What makes The Aerospace Corporation an interesting name on a fluid-viscometer filing is what it normally does. It is a non-profit that operates a federally funded research and development center for the United States' national-security space programs, and its public application record skews heavily toward orbital and space-systems engineering. Its recent published filings include work on the radio-frequency front end that space sensing depends on: a Log-Periodic Lattice for an Antenna Array (US20260155574A1), published two weeks earlier on June 4, describes spacing antenna elements in a low-density array so that each element pair steers its grating lobe to a different angle, leaving the main beam as the only coherently combined beam — an approach the abstract ties to grating-lobe rejection that scales with element count. That is squarely an array-antenna problem, the kind that recurs across space-based sensing and communications payloads.
The space-systems lineage is even clearer further back in the same assignee's pipeline. Earlier published applications describe an Interlocking, Reconfigurable, Reconstitutable, Reformable Cell-Based Space System (US20190023424A1), in which large space structures are assembled from an ensemble of individual space-vehicle "cells" that hold together via magnets, electromagnets, or mechanical interlocks and can change their joined shape by hopping or rolling along the assembly. A nested-ring variant (US20190023419A1) extends the idea to cells with rotatable rings and a central payload section, classified under the spacecraft groups B64G 1/10 and B64G 1/283. The assignee has also disclosed orbital-mechanics hardware directly: a System for Imparting Linear Momentum Transfer for Higher Orbital Insertion (US20170327250A1) describes a tether and a kinetic-energy-storage-and-transfer vehicle that catches a target space vehicle and transfers momentum to it to raise its orbit, classified under B64G 1/242.

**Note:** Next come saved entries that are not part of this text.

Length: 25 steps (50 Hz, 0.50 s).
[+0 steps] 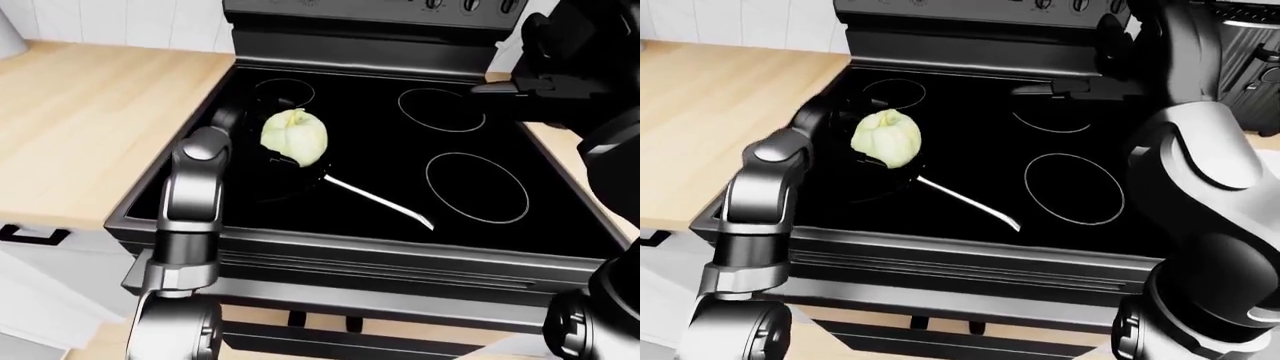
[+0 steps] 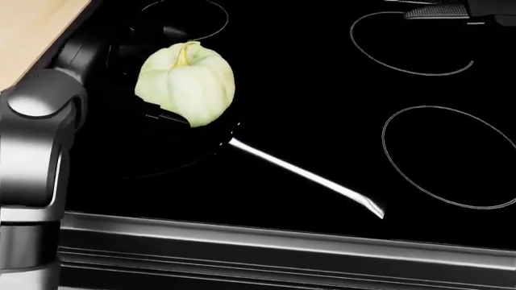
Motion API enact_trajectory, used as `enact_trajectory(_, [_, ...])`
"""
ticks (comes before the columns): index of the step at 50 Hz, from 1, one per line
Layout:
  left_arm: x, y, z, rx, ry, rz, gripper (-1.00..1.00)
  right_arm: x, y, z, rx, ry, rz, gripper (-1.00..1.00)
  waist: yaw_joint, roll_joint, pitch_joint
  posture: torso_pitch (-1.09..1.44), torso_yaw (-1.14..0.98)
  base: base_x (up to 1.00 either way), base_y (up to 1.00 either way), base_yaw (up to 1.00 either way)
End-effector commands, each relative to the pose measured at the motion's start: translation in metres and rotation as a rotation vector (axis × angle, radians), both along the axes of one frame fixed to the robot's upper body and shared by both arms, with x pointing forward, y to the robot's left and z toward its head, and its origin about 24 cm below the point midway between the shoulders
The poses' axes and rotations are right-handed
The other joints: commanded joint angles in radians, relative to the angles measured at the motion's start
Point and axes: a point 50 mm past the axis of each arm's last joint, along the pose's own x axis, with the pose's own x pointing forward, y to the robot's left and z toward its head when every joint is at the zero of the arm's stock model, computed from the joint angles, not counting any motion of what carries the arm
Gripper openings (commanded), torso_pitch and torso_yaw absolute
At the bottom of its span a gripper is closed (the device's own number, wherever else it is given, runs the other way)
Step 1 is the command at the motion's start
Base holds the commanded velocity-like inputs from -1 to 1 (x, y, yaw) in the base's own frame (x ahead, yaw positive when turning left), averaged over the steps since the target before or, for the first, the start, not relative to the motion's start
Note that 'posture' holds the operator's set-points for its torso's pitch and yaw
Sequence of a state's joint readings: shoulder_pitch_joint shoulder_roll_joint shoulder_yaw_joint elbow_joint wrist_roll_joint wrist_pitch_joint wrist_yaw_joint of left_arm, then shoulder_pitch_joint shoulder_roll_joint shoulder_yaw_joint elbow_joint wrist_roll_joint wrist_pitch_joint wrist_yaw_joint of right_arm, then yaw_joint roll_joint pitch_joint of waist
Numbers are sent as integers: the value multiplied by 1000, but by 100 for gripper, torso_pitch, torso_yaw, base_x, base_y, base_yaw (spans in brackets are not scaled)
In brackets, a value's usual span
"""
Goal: Pick the squash from the pan and place it on the plate.
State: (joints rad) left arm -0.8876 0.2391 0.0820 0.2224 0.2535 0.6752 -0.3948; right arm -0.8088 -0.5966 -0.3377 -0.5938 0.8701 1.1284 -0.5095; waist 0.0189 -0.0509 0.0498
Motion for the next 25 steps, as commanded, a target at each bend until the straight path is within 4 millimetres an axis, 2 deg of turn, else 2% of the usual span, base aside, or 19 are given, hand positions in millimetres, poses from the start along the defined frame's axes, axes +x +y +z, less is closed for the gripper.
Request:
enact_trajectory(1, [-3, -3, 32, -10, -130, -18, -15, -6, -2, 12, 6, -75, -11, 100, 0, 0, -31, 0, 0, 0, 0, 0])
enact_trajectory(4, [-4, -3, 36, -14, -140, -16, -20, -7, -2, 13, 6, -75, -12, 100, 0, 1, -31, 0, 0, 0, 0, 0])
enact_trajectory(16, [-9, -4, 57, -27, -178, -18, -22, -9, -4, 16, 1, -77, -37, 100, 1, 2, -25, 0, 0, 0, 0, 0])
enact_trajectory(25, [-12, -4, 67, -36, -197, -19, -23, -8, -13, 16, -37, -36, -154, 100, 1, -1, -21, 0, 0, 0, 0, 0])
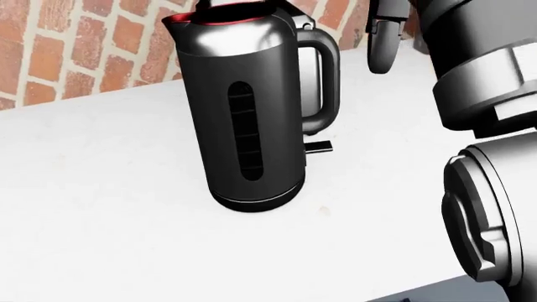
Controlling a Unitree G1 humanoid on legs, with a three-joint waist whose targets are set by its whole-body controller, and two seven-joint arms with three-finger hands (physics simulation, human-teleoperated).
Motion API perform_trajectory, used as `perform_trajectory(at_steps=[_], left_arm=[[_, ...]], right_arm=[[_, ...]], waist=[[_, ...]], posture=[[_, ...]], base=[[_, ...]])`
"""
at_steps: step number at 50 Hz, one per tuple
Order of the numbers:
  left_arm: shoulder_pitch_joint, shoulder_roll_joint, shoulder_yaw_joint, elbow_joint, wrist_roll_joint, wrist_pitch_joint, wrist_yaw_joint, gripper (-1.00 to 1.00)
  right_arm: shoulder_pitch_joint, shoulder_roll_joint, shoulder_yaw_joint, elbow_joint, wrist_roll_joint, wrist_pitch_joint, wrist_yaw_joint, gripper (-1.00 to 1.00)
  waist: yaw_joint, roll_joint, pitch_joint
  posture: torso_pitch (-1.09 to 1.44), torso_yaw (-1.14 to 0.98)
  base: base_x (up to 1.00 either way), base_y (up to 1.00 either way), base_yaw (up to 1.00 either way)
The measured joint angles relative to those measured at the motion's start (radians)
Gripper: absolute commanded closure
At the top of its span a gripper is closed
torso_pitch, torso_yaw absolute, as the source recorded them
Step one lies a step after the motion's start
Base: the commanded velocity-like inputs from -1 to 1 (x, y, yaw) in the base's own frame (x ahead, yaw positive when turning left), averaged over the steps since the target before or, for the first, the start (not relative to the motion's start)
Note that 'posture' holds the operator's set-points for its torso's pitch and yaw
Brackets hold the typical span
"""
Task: Close the lid of the electric kettle.
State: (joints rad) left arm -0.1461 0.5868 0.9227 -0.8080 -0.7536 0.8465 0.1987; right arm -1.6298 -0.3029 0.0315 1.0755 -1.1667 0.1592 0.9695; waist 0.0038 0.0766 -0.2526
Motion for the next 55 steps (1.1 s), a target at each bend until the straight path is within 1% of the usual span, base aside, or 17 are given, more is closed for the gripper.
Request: perform_trajectory(at_steps=[4,20,25,29,35,43,48,55], left_arm=[[0.003,-0.005,-0.009,0.002,0.006,-0.004,-0.001,-1.00],[-0.002,-0.004,-0.011,0.002,0.007,-0.002,0.002,-1.00],[0.000,-0.005,-0.015,0.001,0.011,-0.006,0.000,-1.00],[0.001,-0.004,-0.006,-0.002,0.008,-0.002,0.000,-1.00],[0.000,-0.007,-0.013,0.001,0.013,-0.005,-0.002,-1.00],[-0.001,-0.008,-0.013,0.002,0.013,-0.006,-0.004,-1.00],[0.000,-0.012,-0.021,0.005,0.019,-0.012,-0.006,-1.00],[-0.002,-0.005,-0.007,-0.004,0.006,0.001,0.001,-1.00]], right_arm=[[-0.004,0.008,-0.001,0.003,0.003,-0.002,-0.001,-1.00],[-0.024,0.033,0.003,0.000,0.015,-0.004,-0.003,-1.00],[-0.027,0.051,0.006,0.000,0.018,0.001,-0.005,-1.00],[-0.030,0.061,0.009,0.002,0.016,0.010,-0.010,-1.00],[-0.049,0.078,0.016,0.014,0.014,0.013,-0.008,-1.00],[-0.071,0.114,0.023,-0.008,0.024,0.001,0.021,-1.00],[-0.066,0.142,0.032,-0.069,0.036,-0.016,0.072,-1.00],[-0.064,0.161,0.036,-0.140,0.028,-0.021,0.144,-1.00]], waist=[[0.000,0.000,0.001],[-0.001,0.000,0.000],[-0.002,0.001,0.000],[-0.004,0.004,0.000],[-0.008,0.009,0.002],[-0.013,0.013,0.005],[-0.012,0.009,0.004],[-0.011,0.001,0.003]], posture=[[-0.41,0.00],[-0.41,0.00],[-0.41,0.00],[-0.41,0.00],[-0.41,0.00],[-0.41,0.00],[-0.41,0.00],[-0.41,0.00]], base=[[0.00,0.00,0.00],[0.00,0.00,0.00],[0.00,0.00,0.00],[0.00,0.00,0.00],[0.00,0.00,0.00],[0.00,0.00,0.00],[0.00,0.00,0.00],[0.00,0.00,0.00]])
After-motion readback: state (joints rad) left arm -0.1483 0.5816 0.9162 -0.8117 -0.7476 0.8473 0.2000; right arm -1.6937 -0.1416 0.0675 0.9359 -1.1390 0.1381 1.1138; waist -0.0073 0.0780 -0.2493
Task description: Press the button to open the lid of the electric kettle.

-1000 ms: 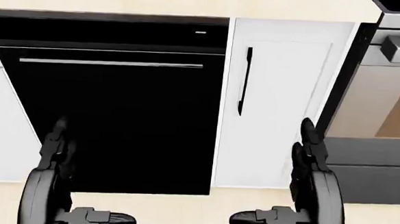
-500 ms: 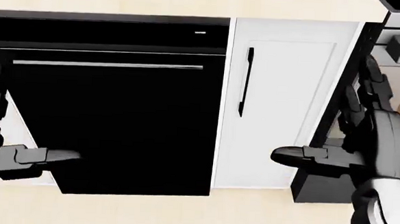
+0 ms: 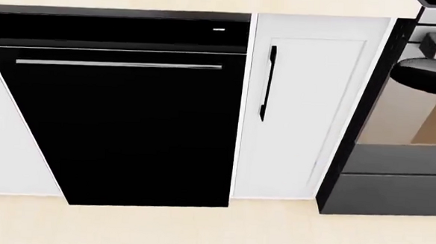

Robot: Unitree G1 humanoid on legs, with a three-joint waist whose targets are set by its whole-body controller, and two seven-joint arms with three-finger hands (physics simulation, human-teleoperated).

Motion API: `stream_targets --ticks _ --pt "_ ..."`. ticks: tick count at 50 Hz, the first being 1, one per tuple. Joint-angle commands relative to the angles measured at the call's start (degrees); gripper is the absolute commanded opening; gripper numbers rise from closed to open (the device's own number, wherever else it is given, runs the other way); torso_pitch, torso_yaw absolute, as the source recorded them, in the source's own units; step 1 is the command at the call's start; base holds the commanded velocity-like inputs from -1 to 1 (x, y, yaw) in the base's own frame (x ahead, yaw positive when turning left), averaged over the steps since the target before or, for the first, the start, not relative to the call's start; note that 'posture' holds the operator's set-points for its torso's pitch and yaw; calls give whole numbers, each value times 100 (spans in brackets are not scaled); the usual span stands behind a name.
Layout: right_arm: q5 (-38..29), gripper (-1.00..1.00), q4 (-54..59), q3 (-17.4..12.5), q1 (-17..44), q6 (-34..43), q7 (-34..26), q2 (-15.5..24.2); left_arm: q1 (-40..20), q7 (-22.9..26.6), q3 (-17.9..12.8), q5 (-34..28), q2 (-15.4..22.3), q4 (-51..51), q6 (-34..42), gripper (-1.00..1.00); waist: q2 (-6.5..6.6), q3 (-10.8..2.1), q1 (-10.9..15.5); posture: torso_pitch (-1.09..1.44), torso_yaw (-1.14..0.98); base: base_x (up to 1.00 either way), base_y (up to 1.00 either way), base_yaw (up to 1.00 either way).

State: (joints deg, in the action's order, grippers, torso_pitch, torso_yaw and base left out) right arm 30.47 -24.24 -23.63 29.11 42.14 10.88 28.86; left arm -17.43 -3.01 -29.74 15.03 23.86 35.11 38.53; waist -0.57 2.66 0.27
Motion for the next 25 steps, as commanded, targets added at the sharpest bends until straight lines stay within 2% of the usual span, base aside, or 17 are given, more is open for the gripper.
stream_targets --ticks 1,5,13,14,15,16,17,20,22,25 --pt "-46 100 -96 -111 178 -96 -43 151 -121 -54 -224 180 93 166 -95 100 17 -108 6 0 0 0 0 0" --pt "0 100 45 -239 329 -60 -50 355 -97 -186 -508 500 265 117 -28 100 26 -71 2 0 0 2 0 0" --pt "117 100 405 -407 469 -184 -22 724 -6 -349 -879 904 657 101 82 100 46 -40 1 0 0 4 0 0" --pt "141 100 435 -424 485 -194 -10 776 -12 -378 -877 919 693 97 95 100 65 -167 -12 0 0 6 0 0" --pt "157 100 469 -427 503 -212 6 814 -20 -395 -888 949 724 101 112 100 55 -6 -3 0 0 5 0 0" --pt "177 100 477 -426 509 -215 20 832 -21 -404 -887 961 741 96 112 100 70 -131 -13 0 0 5 0 0" --pt "192 100 470 -417 503 -224 25 851 -32 -424 -893 985 759 98 123 100 80 -150 -16 0 0 9 0 0" --pt "205 100 480 -392 473 -264 29 857 -31 -453 -906 1011 801 114 131 100 78 -41 -20 0 0 22 0 0" --pt "229 100 477 -399 495 -242 39 879 -25 -457 -922 1033 816 115 134 100 36 87 -28 0 0 36 0 0" --pt "259 100 477 -407 505 -239 48 907 -17 -463 -931 1049 836 109 125 100 -42 114 -38 0 0 38 0 0"
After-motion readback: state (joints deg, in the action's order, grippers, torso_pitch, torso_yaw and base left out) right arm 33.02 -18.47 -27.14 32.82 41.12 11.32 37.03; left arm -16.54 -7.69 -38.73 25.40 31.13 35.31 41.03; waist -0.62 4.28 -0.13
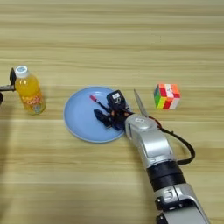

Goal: Move the objects on the table

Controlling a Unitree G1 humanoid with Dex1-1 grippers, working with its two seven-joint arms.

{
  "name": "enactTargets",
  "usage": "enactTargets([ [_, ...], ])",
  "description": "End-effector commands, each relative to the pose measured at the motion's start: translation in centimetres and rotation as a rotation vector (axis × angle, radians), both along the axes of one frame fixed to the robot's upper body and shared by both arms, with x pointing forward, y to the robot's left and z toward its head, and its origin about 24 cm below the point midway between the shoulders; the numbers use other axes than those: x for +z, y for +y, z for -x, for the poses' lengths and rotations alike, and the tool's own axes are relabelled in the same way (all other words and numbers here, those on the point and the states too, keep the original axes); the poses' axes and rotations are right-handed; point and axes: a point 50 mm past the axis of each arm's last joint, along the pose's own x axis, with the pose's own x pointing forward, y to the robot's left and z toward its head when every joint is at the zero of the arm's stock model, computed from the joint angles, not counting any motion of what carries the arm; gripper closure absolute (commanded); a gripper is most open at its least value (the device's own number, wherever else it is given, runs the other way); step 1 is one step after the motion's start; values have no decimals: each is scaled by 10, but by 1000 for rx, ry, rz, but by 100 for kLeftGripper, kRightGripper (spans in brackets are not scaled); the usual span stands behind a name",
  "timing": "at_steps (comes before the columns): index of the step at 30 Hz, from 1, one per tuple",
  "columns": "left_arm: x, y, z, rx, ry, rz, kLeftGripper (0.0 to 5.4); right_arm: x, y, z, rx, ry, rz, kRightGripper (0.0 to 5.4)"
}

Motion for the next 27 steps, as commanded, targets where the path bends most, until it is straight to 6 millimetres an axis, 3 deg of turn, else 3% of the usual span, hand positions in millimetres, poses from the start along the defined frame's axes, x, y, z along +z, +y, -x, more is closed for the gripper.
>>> enactTargets([
  [1,-2,-3,0,-7,13,-1,0,-17,-3,8,7,86,26,275],
  [22,-1,-4,1,-9,10,1,0,-17,-3,9,15,85,22,492],
  [27,-1,-3,1,-8,10,3,0,-17,-2,9,17,87,20,495],
])
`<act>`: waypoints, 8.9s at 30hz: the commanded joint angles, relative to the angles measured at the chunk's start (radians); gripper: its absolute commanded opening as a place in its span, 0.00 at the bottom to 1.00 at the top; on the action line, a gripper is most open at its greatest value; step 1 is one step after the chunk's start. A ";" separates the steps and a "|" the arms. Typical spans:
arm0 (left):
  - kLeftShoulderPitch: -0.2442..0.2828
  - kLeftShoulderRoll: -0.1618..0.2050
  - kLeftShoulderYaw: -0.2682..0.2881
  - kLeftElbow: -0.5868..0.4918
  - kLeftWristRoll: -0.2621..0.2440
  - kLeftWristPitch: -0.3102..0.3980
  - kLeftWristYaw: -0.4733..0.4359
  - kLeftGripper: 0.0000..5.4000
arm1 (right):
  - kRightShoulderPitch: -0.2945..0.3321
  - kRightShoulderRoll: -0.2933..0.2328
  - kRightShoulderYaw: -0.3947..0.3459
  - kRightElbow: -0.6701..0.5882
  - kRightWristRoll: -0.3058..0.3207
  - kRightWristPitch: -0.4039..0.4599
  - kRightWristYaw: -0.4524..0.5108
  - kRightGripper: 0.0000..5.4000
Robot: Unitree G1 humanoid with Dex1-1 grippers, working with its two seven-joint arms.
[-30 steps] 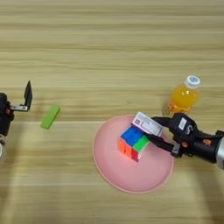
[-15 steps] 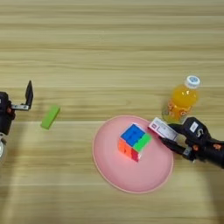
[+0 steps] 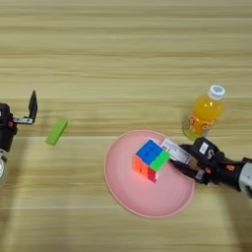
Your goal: Move the objects on the table
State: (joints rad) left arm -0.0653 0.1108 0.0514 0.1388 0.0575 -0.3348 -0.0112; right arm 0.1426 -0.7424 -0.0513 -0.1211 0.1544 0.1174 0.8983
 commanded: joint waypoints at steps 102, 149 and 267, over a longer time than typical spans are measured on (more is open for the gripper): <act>0.077 0.008 -0.188 -0.015 -0.074 0.400 -0.284 1.00 | -0.051 0.044 -0.135 -0.443 0.468 0.158 -0.037 1.00; 0.064 0.015 -0.159 0.012 -0.094 0.451 -0.295 0.43 | -0.049 0.046 -0.134 -0.485 0.498 0.173 -0.064 1.00; 0.042 0.017 -0.080 -0.115 -0.217 0.154 -0.364 1.00 | -0.268 0.156 -0.275 0.016 0.291 0.050 -0.286 1.00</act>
State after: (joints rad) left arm -0.0158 0.1273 -0.0292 0.0141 -0.1636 -0.1716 -0.3772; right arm -0.1050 -0.5737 -0.3200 -0.1263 0.4617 0.1818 0.6130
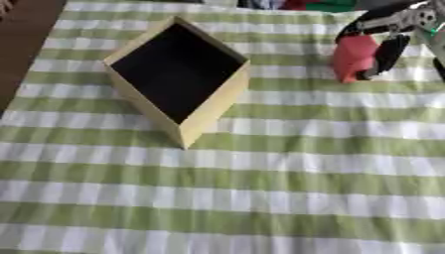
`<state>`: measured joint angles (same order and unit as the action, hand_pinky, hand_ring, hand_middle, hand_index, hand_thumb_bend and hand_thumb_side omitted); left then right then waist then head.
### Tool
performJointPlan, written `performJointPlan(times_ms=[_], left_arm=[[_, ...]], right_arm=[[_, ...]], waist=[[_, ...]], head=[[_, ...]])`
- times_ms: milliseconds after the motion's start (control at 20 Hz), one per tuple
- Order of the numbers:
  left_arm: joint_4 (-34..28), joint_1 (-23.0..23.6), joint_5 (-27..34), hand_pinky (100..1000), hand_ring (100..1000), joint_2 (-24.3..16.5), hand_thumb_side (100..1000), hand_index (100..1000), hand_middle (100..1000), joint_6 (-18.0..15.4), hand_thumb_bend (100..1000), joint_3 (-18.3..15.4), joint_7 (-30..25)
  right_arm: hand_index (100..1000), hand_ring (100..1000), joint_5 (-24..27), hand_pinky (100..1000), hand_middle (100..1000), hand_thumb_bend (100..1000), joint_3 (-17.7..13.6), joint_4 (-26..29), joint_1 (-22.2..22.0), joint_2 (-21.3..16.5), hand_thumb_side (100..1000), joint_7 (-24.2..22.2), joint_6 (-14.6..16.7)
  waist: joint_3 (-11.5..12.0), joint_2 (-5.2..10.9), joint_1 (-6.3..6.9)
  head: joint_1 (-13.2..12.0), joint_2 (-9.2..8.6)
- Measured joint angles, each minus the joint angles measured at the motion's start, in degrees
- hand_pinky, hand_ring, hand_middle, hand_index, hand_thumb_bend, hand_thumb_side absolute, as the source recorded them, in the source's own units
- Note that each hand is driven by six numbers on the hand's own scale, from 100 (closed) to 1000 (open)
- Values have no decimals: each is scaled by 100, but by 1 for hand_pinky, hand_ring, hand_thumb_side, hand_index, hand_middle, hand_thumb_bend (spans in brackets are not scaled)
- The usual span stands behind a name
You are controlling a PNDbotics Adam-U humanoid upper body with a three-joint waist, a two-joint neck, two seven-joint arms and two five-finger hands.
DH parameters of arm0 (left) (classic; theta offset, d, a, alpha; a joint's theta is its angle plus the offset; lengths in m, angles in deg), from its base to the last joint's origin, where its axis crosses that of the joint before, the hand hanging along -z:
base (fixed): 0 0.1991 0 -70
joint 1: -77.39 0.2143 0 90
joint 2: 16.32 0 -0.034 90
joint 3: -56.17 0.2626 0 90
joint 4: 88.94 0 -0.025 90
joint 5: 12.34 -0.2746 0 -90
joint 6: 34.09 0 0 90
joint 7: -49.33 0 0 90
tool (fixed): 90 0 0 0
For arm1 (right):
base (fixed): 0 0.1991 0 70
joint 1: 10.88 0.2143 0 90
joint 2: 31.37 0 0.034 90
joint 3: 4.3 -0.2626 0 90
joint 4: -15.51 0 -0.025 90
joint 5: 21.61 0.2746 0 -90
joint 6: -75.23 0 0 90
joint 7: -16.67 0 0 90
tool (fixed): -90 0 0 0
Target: Pick up objects on the table and place them in the box.
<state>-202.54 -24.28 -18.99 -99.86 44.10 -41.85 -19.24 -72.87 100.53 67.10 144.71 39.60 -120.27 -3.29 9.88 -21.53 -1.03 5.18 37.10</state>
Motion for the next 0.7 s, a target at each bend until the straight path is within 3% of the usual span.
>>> performJointPlan(times_ms=[200, 650, 700], left_arm=[[0, 0, 0, 1000, 486, 1, 147, 753, 505, 1, 100, 0, -1], [0, 0, 0, 1000, 486, 4, 148, 753, 505, 1, 100, 0, -1], [0, 0, 0, 1000, 486, 4, 154, 744, 500, 1, 100, 0, -2]], right_arm=[[898, 912, -51, 915, 739, 295, -2, -26, 0, 15, 100, 136, -20], [895, 911, -58, 914, 737, 289, -2, -75, 0, 51, 100, 319, -38], [729, 865, -58, 855, 643, 100, -2, -75, 1, 52, 100, 321, -38]], waist=[[0, 0, -13], [3, 0, -15], [3, 0, -15]], head=[[0, -1], [1, -2], [2, -2]])
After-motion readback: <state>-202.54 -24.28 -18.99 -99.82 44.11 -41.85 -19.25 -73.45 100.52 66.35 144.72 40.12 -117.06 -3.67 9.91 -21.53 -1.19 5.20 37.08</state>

Set against that backdrop, the metrology pair reads as the part of a space-research portfolio that rarely gets covered: the bench instrumentation that materials and coatings work depends on. Spacecraft surfaces, optical coatings, and thermal-control films all have to be characterized, and a tool that can thin a coating while reading its thickness in real time is the kind of measurement capability that supports that work rather than flying on a vehicle. None of these filings is a granted patent — each is a published application disclosing an approach, with the claims defining what is actually sought. But as a snapshot of where one of the most space-focused engineering institutions in the country is putting its disclosed inventive effort, the June 18 drop is a useful reminder: behind the antennas and the orbital tethers sits a quieter layer of instruments built to measure the materials everything else is made of.